Molasses had it's zenith as a health food with the book Look Younger; Live Longer, in which Gayelord Hauser promised us another five years of youthful life if we eat molasses. Here is a list of all the wonderful claims in the book, as recited in an FDA court case of 1951:


The court case? It seems a health food store was shipped a package containing jars of Plantation brand molasses along with copies of Hauser's book. The book specifically endorsed Plantation molasses. The health food store displayed them together in their window, and used the book to help sell customers molasses. The court found that this constituted misbranding of the molasses. They held that bringing the book and the molasses together constituted labeling of the product, and that the claims were just plain stupid.

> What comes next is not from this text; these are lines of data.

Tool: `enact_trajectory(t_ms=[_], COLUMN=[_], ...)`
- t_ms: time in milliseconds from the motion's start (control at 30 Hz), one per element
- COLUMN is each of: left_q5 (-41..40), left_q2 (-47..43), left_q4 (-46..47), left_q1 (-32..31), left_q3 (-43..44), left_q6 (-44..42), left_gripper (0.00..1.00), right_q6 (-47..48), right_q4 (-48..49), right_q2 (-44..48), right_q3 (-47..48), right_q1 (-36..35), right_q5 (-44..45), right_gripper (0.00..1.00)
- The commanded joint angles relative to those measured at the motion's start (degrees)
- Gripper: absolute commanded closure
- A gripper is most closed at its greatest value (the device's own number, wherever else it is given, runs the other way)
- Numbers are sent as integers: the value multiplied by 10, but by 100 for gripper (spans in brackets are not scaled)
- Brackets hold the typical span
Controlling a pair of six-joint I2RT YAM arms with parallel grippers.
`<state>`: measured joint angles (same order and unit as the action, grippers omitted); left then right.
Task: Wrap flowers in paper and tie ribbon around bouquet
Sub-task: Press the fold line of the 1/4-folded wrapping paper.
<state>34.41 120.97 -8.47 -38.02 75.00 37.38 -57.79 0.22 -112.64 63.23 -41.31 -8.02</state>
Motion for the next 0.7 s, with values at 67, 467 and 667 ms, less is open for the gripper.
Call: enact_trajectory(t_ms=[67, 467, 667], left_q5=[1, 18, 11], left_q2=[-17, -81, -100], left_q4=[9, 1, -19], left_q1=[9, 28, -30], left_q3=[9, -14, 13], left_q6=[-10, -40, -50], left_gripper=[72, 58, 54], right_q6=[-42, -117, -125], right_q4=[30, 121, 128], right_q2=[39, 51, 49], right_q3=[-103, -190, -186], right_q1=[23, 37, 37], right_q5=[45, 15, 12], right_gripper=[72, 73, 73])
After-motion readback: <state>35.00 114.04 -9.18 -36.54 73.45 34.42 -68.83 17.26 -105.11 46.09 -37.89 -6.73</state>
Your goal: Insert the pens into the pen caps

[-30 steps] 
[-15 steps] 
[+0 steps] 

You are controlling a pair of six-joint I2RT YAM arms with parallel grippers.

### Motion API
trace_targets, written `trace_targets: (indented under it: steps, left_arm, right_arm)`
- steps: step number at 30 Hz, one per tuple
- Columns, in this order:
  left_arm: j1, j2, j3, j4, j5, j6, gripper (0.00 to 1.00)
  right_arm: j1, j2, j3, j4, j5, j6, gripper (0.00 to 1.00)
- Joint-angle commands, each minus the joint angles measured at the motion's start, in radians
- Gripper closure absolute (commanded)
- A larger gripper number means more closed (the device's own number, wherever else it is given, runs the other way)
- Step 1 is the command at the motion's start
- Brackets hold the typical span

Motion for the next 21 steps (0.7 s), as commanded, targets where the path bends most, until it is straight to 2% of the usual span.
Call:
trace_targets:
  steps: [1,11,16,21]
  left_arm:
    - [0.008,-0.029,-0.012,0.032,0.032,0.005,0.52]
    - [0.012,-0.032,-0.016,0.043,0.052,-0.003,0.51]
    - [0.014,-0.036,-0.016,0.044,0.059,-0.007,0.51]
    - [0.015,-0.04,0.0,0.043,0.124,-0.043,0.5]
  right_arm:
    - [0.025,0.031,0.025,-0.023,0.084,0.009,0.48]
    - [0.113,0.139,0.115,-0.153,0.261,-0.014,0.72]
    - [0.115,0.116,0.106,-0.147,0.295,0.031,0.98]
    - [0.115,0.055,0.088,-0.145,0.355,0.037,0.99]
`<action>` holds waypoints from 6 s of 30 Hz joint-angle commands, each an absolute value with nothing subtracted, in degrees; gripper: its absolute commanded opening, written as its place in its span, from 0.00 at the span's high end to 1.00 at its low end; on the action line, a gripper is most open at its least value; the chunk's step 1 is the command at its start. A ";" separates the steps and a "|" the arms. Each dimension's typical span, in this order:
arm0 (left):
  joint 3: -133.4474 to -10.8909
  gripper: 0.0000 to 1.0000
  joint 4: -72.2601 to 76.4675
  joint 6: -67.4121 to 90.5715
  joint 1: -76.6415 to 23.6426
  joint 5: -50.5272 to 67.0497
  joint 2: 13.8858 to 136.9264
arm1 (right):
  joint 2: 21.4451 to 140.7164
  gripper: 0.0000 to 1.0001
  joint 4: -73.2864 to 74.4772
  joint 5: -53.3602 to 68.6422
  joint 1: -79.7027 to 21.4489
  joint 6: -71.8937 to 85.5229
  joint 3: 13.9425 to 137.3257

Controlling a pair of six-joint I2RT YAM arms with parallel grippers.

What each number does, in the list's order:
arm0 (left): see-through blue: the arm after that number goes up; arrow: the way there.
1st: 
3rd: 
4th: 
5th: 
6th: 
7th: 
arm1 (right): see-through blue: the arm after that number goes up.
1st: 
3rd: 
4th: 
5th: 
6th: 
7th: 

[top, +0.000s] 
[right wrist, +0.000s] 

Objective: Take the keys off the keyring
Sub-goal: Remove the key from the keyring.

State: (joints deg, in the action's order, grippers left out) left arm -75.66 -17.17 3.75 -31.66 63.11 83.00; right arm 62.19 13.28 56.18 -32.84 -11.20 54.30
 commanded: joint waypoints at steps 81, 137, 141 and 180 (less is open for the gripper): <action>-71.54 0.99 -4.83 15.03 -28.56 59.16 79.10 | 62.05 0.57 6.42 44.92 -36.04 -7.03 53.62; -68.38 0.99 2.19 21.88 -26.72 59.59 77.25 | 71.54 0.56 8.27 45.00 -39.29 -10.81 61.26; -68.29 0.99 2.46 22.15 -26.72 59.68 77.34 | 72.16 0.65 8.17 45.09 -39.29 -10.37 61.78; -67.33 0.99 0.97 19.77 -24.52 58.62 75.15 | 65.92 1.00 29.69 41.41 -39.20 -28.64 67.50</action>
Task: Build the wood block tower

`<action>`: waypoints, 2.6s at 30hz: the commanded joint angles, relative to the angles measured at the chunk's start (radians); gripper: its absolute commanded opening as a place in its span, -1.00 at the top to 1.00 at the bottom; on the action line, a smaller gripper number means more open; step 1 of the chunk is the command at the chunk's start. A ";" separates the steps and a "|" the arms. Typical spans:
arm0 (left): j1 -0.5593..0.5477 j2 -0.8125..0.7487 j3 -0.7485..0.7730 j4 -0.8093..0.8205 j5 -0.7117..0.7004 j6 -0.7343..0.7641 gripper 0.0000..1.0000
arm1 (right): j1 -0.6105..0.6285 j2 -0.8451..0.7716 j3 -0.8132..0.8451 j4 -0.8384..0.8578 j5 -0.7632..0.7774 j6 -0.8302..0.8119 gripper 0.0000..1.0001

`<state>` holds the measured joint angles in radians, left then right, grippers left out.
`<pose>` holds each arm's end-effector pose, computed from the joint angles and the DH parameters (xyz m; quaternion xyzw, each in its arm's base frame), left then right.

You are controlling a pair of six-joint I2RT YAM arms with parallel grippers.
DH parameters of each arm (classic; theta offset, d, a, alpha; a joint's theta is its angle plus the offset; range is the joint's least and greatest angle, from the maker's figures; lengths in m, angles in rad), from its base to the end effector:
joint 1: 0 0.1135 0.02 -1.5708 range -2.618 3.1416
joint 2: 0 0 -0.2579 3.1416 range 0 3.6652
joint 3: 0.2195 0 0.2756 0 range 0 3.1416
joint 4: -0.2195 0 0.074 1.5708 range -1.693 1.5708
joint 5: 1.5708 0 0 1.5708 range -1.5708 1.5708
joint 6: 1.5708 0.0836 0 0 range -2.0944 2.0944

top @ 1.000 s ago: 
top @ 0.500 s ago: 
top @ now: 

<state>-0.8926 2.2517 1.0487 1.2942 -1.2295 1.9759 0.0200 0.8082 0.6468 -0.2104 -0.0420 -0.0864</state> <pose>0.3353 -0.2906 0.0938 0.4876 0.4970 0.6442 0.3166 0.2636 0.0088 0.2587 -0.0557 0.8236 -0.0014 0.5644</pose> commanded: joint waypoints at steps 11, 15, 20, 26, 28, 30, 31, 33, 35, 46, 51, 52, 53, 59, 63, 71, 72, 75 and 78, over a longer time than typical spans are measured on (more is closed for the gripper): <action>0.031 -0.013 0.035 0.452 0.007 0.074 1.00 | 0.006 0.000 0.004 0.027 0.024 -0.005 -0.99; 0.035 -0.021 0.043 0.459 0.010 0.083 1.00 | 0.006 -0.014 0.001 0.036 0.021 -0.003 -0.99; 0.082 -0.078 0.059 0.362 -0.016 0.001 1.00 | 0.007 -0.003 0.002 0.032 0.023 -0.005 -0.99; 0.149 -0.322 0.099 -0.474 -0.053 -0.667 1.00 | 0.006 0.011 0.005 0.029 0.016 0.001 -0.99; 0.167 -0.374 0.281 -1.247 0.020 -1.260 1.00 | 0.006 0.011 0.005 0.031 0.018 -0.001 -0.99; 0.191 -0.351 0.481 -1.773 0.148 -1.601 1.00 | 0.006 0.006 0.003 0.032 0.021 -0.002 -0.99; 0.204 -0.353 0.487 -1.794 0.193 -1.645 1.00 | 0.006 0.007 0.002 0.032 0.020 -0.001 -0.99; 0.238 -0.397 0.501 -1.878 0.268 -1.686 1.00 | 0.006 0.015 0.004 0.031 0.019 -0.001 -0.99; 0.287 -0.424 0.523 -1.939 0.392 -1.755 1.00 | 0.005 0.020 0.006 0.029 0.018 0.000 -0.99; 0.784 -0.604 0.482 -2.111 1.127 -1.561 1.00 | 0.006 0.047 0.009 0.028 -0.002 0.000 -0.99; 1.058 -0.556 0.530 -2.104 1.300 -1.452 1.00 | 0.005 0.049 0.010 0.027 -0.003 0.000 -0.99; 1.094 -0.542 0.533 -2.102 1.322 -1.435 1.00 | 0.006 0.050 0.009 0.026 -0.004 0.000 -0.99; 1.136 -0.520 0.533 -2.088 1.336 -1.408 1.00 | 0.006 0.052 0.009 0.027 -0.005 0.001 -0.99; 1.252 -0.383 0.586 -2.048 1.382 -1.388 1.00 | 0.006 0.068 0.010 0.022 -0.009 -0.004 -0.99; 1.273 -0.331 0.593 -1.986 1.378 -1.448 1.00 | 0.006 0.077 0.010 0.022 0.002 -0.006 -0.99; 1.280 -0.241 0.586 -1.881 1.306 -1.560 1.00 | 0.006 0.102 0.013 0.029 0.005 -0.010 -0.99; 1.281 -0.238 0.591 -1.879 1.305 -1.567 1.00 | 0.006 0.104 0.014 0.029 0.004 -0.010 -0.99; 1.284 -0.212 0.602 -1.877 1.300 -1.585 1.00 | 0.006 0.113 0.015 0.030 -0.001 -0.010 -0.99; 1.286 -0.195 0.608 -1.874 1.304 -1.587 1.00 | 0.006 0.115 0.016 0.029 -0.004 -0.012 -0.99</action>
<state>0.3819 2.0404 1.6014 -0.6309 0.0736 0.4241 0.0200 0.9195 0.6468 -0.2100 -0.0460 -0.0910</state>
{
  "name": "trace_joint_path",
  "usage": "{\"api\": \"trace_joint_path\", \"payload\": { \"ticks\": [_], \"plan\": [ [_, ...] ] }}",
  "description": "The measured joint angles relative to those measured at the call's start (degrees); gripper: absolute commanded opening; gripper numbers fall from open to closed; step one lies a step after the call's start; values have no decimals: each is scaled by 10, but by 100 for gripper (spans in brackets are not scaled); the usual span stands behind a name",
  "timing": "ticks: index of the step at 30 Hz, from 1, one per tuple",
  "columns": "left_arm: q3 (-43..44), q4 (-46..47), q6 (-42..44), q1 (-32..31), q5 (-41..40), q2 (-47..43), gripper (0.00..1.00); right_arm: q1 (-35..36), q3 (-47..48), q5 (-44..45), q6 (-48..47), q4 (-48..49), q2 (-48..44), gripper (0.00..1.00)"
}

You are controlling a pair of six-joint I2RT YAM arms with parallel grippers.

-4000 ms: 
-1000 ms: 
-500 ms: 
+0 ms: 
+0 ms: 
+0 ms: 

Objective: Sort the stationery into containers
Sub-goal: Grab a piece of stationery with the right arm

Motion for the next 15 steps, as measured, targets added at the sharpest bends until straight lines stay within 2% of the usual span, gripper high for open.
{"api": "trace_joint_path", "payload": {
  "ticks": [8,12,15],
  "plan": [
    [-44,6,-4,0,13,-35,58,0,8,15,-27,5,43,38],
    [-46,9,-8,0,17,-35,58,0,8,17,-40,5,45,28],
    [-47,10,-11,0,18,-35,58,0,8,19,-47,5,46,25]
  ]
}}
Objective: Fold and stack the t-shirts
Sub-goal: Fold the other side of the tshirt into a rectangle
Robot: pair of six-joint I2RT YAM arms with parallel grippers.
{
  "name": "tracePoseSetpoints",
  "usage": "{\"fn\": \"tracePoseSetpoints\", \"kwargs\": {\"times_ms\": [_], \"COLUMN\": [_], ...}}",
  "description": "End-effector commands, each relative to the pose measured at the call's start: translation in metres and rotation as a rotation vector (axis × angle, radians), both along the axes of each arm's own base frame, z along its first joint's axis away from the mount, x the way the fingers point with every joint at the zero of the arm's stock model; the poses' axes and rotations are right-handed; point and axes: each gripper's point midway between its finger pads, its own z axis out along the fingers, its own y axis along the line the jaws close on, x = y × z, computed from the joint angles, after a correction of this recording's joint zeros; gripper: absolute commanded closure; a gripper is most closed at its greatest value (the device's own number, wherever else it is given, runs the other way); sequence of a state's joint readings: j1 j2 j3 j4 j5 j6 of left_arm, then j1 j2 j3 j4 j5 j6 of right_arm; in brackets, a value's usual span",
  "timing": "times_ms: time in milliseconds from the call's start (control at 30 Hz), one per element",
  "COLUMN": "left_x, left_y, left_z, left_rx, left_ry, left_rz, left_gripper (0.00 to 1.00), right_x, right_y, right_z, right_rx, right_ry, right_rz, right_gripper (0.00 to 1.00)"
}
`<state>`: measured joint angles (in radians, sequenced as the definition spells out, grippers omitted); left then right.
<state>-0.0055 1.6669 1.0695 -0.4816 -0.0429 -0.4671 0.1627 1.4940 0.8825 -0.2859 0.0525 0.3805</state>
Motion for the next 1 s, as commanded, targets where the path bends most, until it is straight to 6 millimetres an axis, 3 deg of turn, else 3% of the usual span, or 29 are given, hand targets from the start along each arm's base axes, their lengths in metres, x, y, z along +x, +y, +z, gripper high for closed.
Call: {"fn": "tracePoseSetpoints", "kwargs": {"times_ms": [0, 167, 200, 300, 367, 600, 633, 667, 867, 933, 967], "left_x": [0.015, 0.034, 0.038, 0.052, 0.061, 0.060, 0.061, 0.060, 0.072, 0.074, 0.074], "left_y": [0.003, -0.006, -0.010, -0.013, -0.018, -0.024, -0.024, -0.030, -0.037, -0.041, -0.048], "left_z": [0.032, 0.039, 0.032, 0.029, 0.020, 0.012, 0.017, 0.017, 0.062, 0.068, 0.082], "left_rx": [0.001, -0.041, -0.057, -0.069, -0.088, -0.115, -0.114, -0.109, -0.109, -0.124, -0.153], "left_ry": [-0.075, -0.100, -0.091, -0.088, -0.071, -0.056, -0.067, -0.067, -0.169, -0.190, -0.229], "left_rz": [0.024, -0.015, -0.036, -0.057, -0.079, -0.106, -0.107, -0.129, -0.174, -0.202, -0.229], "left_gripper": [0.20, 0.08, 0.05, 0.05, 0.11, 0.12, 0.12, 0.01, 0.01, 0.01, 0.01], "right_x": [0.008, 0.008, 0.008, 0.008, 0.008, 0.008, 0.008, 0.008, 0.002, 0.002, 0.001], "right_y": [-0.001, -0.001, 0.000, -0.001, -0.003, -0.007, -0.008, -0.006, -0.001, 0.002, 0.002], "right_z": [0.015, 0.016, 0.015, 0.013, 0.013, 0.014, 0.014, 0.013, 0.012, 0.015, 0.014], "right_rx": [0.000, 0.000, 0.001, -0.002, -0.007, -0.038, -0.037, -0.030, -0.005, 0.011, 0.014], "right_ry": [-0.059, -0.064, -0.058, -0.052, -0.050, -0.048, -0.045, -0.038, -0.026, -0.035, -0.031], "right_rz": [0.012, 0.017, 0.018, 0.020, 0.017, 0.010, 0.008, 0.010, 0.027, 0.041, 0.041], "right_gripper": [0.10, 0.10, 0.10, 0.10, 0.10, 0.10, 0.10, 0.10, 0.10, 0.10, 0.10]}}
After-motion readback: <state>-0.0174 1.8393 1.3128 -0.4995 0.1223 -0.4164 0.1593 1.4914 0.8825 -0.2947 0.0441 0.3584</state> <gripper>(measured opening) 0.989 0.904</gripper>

Interesting point though... Hauser didn't lose the case, the health food store was on trial. Freedom of speech allows Hauser to sell books with flat-out lies and preposterous health claims, but one cannot be so free when labeling products.

Don't get me wrong—blackstrap molasses does have significant amounts of calcium, iron, magnesium, and vitamin B6. But it has no fiber, no fat, and no protein. And it's 75% sugar. If you like the strong flavor, go ahead and indulge. But it's better to look toward yogurt, kale, broccoli, salmon, beans, whole grains, fruits, nuts, bananas, and poultry to get these nutrients.

Here is a YouTube video of some celebs of the time, poking fun at the whole "natural foods" movement:

Coming full circle

I should mention one of the audacious claims by one of the audacious websites pushing audacious health food remedies:

Blackstrap molasses has been
a sweet savior for more than a few sufferers of constipation,
be it chronic or occasional. 

I guess if you get enough molasses in your diet, you can get your pooping down to 12 seconds.